**WORK REQUEST**
Only lines with the word "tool" are wanted; copy each of them from the listing below.

Top of RECORDED INFORMATION

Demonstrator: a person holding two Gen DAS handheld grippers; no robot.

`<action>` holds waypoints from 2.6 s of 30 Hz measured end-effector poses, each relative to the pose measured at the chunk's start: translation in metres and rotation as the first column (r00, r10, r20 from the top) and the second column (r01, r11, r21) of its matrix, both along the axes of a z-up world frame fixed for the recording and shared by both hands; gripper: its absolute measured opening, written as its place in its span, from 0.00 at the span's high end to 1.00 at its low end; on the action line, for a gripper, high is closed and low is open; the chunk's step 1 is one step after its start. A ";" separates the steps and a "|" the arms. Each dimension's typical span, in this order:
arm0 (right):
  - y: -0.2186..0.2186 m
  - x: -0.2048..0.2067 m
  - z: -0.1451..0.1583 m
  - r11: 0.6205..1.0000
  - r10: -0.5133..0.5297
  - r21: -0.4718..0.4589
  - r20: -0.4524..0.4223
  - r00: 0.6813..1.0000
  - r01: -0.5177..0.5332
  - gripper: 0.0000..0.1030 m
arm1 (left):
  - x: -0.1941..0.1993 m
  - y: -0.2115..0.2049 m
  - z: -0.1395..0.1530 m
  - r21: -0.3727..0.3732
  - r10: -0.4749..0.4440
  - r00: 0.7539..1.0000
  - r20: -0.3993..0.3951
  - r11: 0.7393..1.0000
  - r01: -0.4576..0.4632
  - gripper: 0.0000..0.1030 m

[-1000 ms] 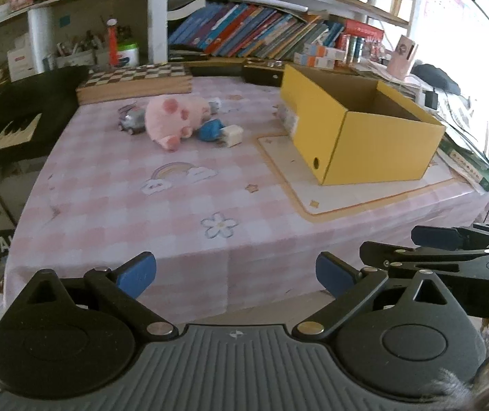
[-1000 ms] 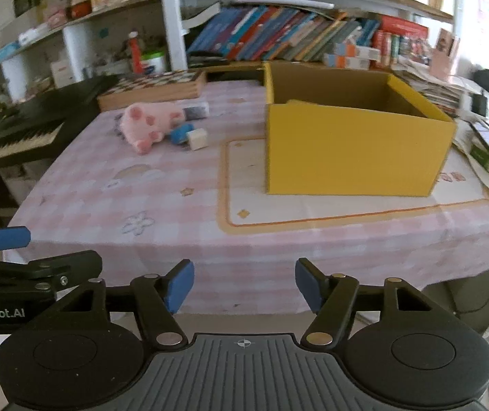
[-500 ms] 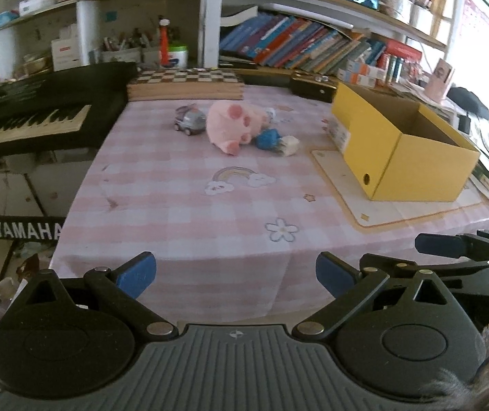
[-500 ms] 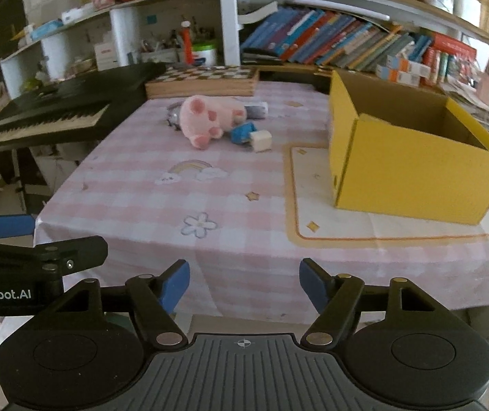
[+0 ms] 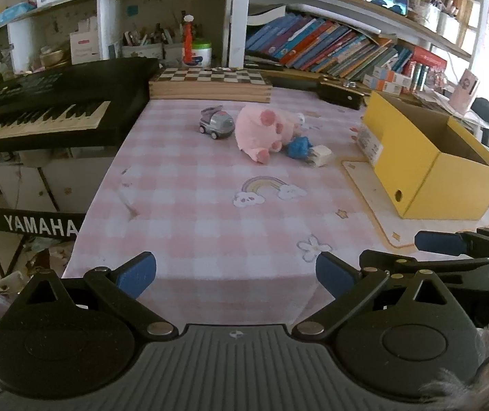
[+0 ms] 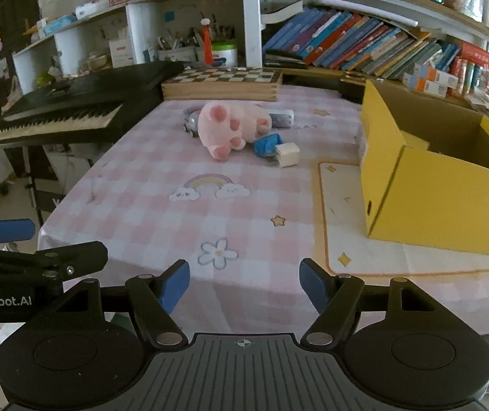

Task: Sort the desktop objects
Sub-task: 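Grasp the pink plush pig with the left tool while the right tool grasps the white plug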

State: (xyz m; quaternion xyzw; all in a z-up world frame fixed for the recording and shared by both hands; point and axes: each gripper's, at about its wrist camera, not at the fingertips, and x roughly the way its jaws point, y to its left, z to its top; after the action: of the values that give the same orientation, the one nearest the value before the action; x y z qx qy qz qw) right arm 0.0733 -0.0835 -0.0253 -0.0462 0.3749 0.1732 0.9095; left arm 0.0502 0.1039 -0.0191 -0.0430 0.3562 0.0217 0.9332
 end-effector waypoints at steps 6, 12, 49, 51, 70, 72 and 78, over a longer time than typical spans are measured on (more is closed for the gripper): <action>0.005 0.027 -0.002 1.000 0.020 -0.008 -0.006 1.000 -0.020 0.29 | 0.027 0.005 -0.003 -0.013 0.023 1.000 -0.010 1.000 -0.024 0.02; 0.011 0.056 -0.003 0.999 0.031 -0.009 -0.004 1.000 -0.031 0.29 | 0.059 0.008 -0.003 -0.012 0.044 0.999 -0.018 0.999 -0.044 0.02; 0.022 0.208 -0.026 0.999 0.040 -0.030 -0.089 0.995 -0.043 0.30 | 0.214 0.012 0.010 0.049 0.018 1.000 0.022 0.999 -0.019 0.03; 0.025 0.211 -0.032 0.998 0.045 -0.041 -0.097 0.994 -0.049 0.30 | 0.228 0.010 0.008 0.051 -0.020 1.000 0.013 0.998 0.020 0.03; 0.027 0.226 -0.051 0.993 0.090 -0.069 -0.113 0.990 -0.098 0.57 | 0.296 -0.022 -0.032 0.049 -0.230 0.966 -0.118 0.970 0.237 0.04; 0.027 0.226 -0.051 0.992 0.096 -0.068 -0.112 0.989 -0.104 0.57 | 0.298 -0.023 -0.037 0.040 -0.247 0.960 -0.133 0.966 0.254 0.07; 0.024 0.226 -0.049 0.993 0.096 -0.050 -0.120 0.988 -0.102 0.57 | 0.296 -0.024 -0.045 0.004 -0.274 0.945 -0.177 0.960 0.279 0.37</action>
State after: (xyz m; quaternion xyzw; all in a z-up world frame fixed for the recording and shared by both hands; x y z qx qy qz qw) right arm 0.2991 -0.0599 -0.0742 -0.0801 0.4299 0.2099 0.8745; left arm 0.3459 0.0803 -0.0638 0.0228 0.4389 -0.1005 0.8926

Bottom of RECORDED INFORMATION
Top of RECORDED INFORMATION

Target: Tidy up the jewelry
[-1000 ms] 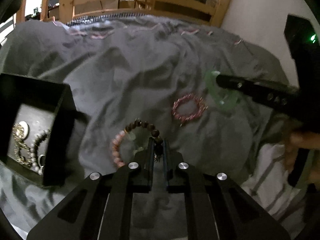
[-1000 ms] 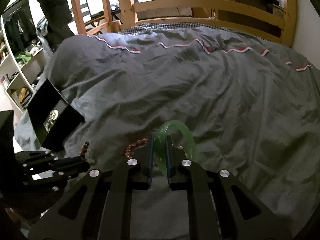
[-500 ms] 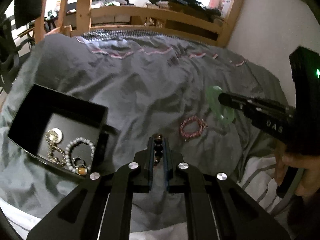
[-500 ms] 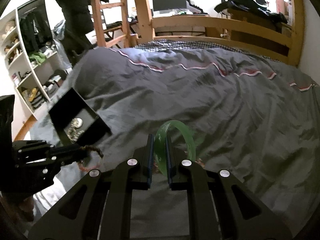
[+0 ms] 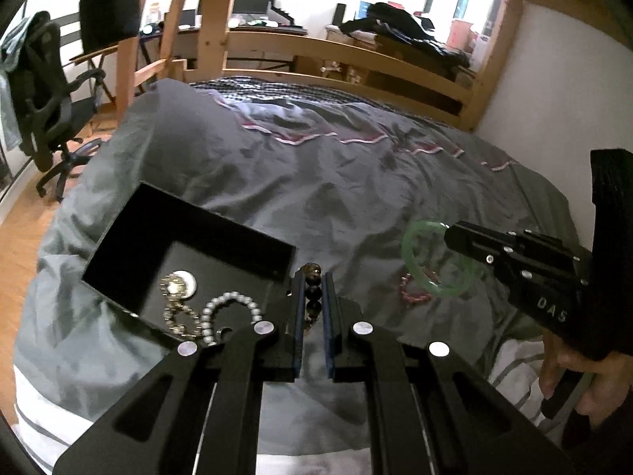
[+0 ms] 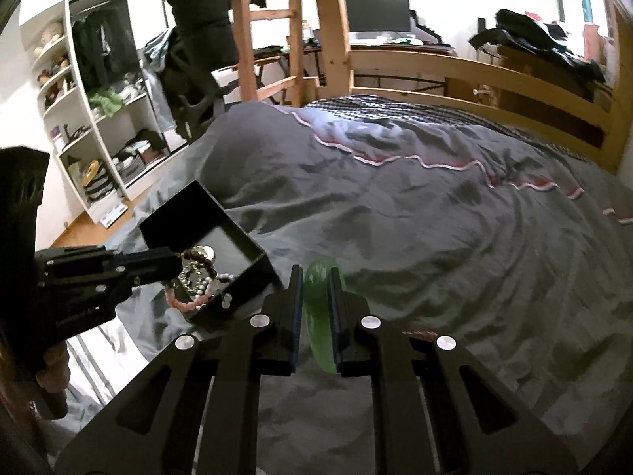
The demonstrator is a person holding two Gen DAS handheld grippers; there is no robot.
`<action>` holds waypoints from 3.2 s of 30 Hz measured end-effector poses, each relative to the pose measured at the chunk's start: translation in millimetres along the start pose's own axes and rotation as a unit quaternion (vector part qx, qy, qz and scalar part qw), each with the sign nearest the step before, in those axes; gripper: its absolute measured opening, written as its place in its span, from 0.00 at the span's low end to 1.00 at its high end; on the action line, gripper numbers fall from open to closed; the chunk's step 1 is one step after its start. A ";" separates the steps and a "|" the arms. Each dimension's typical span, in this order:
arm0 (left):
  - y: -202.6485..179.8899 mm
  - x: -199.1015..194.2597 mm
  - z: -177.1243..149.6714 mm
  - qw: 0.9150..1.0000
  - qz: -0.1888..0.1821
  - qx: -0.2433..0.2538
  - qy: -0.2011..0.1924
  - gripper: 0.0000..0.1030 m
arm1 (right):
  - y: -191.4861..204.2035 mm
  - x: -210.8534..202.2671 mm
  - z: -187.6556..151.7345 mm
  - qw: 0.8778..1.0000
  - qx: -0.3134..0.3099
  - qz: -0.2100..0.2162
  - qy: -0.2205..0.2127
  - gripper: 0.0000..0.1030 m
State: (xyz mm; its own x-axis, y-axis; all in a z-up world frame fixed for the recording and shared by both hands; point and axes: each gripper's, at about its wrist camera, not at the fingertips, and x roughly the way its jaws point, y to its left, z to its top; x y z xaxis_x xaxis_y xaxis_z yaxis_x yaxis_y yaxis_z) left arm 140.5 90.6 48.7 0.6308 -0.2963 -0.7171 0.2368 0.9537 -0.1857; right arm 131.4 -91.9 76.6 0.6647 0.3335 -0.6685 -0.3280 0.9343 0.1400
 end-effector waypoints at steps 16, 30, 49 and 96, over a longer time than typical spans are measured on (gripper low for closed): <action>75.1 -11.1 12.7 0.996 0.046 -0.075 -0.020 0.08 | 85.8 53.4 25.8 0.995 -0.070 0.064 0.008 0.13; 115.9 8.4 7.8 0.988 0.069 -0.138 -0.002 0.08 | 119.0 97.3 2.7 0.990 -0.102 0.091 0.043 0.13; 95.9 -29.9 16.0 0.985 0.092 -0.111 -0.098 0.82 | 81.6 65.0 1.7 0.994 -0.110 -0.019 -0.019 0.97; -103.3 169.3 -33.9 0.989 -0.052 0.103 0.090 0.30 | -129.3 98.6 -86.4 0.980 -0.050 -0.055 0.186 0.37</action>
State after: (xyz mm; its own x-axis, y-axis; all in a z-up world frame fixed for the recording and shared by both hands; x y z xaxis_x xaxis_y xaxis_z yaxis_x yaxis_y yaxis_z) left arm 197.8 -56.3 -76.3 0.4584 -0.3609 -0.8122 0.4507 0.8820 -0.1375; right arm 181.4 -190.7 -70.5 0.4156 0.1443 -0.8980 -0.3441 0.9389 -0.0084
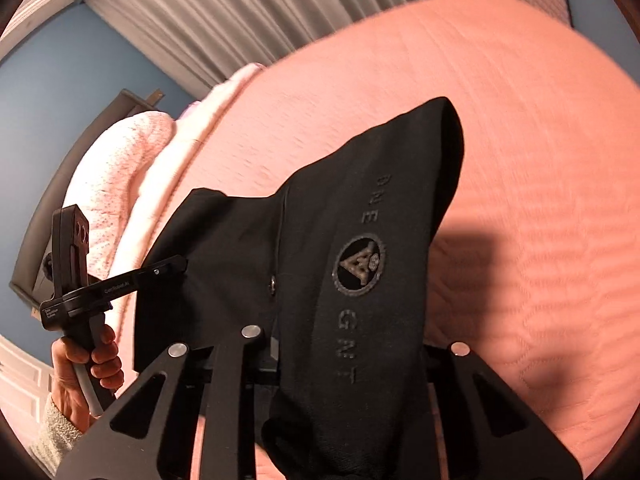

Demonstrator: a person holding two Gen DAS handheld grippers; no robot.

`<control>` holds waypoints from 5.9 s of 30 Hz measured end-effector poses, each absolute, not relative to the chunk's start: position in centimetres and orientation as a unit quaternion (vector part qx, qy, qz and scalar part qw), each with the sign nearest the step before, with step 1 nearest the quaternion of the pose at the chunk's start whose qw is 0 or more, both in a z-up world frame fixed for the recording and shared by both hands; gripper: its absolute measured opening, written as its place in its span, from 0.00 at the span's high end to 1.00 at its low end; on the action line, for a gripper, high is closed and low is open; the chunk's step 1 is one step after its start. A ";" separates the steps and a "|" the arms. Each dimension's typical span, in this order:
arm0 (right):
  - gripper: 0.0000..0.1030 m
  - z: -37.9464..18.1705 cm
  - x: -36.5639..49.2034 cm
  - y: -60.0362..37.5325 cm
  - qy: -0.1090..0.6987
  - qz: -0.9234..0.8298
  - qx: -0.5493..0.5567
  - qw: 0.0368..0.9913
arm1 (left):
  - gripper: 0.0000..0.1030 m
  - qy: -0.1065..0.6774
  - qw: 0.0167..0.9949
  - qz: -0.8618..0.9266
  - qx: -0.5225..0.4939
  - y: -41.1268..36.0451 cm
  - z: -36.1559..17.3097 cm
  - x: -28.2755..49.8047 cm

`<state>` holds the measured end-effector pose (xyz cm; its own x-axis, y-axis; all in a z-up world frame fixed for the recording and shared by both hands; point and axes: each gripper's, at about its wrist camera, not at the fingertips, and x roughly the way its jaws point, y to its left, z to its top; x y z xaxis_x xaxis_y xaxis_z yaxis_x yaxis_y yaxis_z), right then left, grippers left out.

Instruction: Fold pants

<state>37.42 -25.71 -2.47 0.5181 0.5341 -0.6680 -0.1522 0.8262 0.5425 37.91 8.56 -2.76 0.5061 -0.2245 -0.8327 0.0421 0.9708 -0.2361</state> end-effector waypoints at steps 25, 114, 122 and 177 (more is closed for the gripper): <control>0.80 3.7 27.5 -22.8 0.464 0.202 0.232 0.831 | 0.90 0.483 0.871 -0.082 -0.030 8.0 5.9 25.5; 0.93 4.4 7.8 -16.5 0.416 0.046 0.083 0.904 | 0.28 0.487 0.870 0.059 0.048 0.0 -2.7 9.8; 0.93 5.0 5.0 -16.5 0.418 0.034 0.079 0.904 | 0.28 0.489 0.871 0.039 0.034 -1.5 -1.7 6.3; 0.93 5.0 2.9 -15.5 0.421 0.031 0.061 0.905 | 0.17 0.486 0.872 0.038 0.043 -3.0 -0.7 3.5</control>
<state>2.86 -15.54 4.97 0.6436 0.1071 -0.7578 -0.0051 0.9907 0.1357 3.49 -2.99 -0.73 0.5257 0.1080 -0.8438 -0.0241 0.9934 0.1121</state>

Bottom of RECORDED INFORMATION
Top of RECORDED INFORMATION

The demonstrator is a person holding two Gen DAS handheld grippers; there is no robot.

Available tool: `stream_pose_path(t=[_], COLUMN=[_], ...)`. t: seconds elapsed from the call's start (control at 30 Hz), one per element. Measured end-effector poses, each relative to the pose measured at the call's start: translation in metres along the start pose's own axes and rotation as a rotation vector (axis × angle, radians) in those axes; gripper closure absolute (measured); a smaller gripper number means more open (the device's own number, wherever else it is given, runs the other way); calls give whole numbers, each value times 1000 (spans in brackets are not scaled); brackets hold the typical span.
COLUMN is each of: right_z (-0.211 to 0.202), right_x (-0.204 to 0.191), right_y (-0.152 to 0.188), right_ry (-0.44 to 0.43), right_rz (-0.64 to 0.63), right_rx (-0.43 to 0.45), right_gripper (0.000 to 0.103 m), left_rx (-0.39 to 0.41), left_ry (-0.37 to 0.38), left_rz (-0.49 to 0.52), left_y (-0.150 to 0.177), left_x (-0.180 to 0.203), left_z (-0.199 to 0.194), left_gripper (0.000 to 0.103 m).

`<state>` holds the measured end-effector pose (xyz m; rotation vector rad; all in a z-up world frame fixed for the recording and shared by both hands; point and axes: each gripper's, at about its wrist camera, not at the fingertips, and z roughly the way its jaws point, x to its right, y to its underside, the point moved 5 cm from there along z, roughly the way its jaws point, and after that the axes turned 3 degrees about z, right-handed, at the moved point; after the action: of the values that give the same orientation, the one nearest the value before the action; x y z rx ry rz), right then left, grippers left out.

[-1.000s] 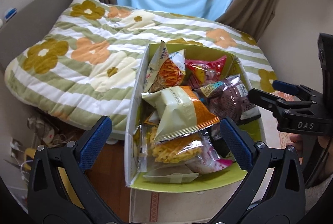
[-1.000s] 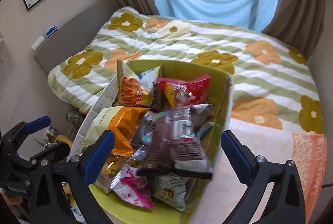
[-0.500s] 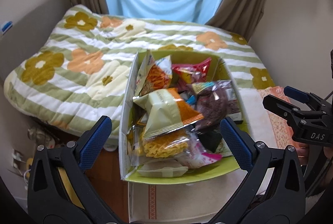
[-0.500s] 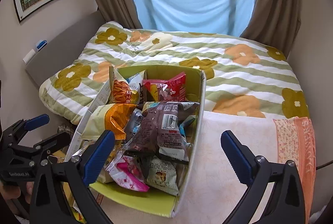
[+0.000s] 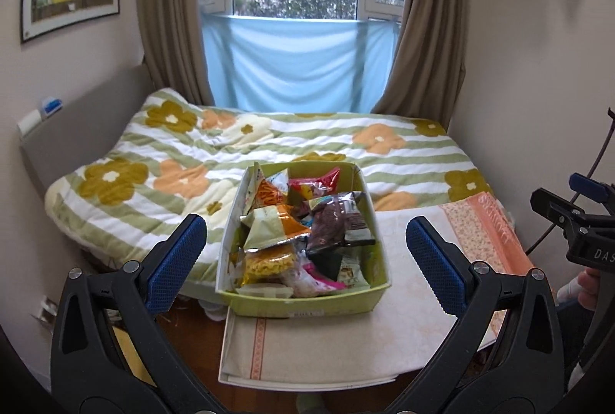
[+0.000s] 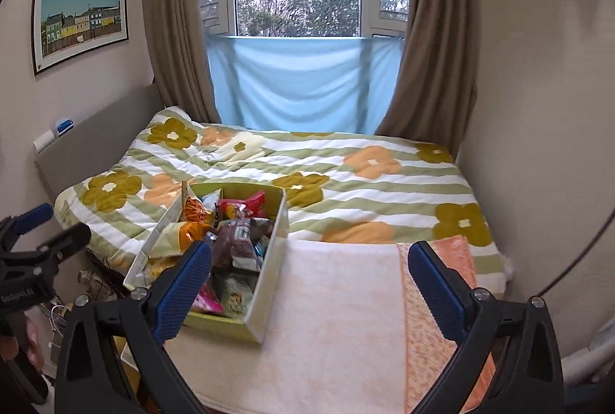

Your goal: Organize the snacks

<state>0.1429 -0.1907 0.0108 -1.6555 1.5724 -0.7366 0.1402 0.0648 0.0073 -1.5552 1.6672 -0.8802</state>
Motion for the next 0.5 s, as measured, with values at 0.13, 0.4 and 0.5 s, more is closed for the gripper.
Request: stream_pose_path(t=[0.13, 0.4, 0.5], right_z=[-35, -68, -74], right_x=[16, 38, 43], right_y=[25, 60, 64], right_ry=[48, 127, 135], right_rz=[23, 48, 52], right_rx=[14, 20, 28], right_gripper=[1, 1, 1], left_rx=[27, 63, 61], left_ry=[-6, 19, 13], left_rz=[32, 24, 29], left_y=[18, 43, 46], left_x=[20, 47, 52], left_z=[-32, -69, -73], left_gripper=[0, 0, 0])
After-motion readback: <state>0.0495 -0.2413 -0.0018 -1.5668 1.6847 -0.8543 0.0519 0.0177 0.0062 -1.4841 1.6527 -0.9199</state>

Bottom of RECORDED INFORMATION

**TASK OUTPUT**
Sub-task: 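Grasp the pink plush pig with the left tool while the right tool grasps the white plug
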Available tool: `stream_pose_path(t=[_], COLUMN=[_], ...)`. t: seconds elapsed from the call's start (control at 30 Hz), one per element. Measured end-effector poses, each relative to the pose measured at the call's start: translation in metres along the start pose's own axes and rotation as a rotation vector (axis × angle, radians) in those axes; gripper closure absolute (measured); a smaller gripper number means more open (the device's own number, wherever else it is given, runs the other way); calls give whole numbers, each value times 1000 (spans in brackets are not scaled); brackets hold the typical span.

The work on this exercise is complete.